In 1923 Flora Pell travelled to the United States on a study and lecture tour of cookery schools. Flora then had a segment on Melbourne's 3LO radio about cooking. She also spoke to business, women's and charity groups on 'the domestic arts'. In 1924, after rising through the ranks of the Victorian Education Department, Flora became Inspectress of Domestic Arts Centres.
Flora Pell defied social norms. Not only did she have a successful career but she also stepped outside the traditional role for women.
However, Flora still believed that a woman's most important role was as mother and homemaker, where they were 'in a position to wield tremendous influence on the mind and body, hence upon the family, society and the nation'.
AE Smith and his passion for making violins
Arthur Edward (AE) Smith is considered the most important violin maker in Australian history.
As a young man, Smith abandoned a promising career as an engineer and devoted his whole life to violin repairing and making. Born in England, Smith came to Australia in 1909 and set up a business. In 1912 he opened a violin repair shop in Sydney that soon became a hub of activity. His workshop established the careers of many other leading Australian violin makers such as Charles Clarke, William Dolphin, Harry Vatiliotis and Smith's daughter, Kitty.
Smith's violins are prized for their excellence of tone and decorative elements such as the sound holes, scrolls and curves. Some of the world's top violinists admired and collected handmade Smith violins, including Yehudi Menuhin and Isaac Stern. In 1971 Smith was awarded an MBE for services to music.
An AE Smith violin is on display in Eternity.
Alan Puckett and his passion for art
The 1970s saw the emergence of a culture of painted panel vans and customised motor bikes in Australia. Alan Puckett was one of those artists, airbrushing images of long hot summers and erotic imagery from his base in Sydney.

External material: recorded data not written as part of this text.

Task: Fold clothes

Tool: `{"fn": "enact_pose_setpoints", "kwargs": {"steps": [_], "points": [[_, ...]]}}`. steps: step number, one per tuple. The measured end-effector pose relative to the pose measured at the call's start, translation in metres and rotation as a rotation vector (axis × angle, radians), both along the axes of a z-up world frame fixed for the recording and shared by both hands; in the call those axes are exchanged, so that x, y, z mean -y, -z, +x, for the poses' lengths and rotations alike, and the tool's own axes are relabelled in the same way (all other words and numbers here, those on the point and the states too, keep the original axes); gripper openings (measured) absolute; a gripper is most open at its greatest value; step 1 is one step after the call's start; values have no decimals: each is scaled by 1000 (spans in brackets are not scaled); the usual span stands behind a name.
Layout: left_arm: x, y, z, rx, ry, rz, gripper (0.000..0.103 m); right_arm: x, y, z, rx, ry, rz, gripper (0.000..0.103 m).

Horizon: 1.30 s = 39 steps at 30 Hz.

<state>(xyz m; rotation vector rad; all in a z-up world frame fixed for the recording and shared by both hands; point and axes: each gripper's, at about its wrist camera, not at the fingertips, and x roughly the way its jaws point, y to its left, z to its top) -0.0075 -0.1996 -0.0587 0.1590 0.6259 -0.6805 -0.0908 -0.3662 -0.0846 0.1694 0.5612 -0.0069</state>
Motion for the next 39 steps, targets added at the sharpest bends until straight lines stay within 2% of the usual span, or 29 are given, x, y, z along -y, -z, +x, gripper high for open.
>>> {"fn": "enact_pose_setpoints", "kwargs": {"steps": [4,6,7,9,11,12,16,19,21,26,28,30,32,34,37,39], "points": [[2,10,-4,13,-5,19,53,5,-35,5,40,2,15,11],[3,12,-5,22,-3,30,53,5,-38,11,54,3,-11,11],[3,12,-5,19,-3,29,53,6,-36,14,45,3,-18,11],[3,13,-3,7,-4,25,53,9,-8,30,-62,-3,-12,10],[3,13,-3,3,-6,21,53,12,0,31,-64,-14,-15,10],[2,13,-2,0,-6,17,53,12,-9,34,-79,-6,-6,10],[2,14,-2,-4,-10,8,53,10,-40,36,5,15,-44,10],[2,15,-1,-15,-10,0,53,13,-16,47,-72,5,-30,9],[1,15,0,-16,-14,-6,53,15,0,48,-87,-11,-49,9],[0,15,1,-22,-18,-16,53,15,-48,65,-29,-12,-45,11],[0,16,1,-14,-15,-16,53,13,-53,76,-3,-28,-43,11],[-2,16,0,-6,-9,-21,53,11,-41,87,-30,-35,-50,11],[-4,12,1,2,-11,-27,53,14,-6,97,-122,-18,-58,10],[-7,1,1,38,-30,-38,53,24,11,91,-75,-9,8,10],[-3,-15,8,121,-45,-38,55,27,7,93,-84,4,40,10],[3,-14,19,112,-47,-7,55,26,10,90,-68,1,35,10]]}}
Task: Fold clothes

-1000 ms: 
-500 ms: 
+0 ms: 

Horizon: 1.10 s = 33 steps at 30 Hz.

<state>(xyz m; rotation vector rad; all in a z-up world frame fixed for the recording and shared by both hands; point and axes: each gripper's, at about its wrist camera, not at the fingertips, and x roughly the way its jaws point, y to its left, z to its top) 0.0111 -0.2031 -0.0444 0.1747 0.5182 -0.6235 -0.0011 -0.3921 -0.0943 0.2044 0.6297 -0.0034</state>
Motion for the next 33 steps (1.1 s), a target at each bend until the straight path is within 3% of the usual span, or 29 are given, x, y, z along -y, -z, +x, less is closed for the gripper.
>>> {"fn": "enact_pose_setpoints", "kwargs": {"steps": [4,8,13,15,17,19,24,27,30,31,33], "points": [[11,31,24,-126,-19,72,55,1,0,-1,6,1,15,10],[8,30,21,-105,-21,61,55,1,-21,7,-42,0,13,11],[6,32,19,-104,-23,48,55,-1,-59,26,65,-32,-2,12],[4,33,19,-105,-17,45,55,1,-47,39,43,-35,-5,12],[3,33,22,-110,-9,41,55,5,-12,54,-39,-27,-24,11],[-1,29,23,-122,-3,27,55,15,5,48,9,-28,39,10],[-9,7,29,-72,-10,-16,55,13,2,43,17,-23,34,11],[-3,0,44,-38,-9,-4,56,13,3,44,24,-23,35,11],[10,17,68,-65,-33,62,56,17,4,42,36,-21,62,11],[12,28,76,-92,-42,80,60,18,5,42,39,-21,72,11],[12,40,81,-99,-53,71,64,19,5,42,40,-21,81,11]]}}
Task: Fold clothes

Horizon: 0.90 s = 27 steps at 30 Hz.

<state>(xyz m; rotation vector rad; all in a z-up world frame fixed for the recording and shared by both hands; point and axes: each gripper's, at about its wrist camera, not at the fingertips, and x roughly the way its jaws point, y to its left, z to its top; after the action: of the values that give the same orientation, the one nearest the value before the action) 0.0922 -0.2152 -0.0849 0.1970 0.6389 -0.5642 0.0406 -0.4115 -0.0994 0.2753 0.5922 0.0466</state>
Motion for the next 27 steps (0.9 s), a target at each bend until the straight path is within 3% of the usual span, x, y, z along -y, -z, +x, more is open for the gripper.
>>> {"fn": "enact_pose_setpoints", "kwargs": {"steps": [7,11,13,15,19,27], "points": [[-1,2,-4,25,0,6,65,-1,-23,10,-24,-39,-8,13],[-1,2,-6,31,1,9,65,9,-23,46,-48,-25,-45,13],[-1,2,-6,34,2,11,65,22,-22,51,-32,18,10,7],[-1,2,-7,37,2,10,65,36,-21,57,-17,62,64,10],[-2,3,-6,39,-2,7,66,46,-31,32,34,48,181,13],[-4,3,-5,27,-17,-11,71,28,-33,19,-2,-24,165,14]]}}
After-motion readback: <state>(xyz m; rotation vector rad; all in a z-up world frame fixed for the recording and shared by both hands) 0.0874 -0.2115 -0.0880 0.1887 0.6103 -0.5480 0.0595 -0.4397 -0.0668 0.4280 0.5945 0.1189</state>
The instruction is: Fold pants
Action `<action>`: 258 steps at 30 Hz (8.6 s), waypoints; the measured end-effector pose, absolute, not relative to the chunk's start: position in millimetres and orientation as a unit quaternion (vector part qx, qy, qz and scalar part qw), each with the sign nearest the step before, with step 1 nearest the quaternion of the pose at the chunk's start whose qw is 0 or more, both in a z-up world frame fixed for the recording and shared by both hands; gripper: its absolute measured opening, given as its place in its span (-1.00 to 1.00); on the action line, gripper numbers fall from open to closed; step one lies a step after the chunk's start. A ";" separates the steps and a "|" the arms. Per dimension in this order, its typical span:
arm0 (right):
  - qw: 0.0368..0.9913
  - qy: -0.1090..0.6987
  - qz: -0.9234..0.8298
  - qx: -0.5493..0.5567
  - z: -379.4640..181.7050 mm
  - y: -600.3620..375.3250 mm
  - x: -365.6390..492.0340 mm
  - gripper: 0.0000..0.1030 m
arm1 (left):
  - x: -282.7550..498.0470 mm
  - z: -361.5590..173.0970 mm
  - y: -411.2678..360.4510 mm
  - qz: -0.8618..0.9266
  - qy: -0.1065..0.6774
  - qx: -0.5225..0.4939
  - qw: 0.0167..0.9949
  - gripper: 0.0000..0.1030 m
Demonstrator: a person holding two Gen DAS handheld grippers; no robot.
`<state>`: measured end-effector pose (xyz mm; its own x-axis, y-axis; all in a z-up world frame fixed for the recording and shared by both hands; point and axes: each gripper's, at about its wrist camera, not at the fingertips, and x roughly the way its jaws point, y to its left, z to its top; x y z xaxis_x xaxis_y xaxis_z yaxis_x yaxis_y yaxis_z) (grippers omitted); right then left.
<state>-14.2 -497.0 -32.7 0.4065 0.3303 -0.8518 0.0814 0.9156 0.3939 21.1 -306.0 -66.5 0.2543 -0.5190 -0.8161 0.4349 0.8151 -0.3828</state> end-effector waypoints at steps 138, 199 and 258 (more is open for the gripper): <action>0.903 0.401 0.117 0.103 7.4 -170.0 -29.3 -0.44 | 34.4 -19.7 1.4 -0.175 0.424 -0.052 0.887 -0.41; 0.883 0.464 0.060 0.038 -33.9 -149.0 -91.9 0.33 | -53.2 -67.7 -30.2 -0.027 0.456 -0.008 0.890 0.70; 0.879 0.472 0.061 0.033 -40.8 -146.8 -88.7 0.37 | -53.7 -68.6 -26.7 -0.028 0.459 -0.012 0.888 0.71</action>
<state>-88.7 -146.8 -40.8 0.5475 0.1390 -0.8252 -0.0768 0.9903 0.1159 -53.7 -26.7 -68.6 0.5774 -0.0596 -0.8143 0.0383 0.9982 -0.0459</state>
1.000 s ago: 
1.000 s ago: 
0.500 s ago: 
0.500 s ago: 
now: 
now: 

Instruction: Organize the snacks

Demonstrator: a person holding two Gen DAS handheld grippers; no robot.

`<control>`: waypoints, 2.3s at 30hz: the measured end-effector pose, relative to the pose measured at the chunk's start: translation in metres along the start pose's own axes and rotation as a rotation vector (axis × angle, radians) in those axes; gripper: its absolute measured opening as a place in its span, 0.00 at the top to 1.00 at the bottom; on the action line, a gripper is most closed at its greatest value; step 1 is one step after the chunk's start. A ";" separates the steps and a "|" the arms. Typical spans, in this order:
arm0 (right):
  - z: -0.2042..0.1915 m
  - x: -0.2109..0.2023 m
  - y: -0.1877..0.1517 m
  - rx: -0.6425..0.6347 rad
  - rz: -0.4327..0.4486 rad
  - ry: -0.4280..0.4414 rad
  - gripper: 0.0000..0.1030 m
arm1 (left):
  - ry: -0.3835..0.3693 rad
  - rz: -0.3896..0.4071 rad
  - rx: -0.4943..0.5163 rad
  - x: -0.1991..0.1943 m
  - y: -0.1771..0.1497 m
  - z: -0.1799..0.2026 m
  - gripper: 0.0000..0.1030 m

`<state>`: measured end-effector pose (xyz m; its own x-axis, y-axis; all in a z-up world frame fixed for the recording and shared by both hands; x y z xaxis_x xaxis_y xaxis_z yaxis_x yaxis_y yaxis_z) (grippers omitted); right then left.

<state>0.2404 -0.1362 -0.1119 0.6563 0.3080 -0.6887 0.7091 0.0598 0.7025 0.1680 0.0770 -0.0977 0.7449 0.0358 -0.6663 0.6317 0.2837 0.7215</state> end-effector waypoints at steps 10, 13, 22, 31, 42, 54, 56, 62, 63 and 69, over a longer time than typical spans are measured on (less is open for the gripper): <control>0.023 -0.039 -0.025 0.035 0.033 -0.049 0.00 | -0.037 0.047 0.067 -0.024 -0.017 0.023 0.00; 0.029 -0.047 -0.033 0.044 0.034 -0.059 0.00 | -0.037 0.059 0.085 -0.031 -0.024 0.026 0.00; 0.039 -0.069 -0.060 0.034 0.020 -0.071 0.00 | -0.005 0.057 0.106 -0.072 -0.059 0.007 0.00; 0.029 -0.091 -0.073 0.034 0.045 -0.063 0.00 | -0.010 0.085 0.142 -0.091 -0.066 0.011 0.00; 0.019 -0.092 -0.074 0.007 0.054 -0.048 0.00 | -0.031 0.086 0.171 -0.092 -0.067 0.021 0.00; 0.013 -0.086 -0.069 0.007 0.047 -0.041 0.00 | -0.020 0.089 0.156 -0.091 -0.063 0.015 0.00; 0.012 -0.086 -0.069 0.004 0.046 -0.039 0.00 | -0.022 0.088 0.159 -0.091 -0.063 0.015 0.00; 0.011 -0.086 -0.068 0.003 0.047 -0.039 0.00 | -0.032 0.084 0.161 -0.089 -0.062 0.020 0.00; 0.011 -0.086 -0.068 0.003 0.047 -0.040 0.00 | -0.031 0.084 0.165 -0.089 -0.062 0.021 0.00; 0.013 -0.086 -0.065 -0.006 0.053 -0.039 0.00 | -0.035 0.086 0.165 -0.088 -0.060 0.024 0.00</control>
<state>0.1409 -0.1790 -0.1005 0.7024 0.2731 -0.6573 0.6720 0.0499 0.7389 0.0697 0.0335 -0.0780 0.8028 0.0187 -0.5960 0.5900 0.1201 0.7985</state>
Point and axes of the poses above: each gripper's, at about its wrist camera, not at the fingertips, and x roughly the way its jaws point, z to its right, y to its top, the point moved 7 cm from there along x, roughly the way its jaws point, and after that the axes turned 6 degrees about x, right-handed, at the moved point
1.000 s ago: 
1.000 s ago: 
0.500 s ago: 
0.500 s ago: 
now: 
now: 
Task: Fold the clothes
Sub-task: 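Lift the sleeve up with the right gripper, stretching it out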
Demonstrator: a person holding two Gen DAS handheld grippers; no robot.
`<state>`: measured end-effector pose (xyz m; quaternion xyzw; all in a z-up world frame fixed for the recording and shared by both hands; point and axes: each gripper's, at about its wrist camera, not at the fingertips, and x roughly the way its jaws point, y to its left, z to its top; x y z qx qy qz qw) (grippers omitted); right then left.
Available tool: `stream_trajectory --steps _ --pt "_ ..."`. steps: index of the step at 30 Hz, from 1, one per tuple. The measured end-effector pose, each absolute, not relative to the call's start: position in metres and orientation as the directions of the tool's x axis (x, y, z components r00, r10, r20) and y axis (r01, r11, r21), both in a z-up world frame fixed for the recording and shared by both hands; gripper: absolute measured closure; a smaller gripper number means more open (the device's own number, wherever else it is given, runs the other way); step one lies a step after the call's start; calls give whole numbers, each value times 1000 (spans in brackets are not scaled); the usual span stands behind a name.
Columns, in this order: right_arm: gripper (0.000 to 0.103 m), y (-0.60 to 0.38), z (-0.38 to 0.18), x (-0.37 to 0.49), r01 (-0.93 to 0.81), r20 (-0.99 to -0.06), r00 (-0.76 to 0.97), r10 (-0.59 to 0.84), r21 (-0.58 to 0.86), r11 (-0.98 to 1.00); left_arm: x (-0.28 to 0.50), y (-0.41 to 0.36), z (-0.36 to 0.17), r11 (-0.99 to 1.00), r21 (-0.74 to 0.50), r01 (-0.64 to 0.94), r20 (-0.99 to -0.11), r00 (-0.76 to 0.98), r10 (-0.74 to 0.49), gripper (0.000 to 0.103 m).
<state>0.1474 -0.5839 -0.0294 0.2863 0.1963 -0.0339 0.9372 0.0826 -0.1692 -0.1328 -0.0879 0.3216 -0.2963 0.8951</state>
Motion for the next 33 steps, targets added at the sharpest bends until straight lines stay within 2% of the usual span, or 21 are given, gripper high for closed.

Puckett was commissioned to create an exciting and sexy object specifically for the Eternity gallery. He painted a Harley Davidson Sportster in the theme of passion, with white roses and butterflies twisting on a cherry-coloured background.
Graeme Clark and his passion for hearing
Professor Graeme Clark is the foundation professor of the Department of Otolaryngology at the University of Melbourne and director of the Australian Bionic Ear Institute. Motivated by his father's deafness, Clark has devoted the greater part of his professional life to researching and developing a device that brings hearing to the profoundly deaf by means of electrical stimulation of the hearing nerve.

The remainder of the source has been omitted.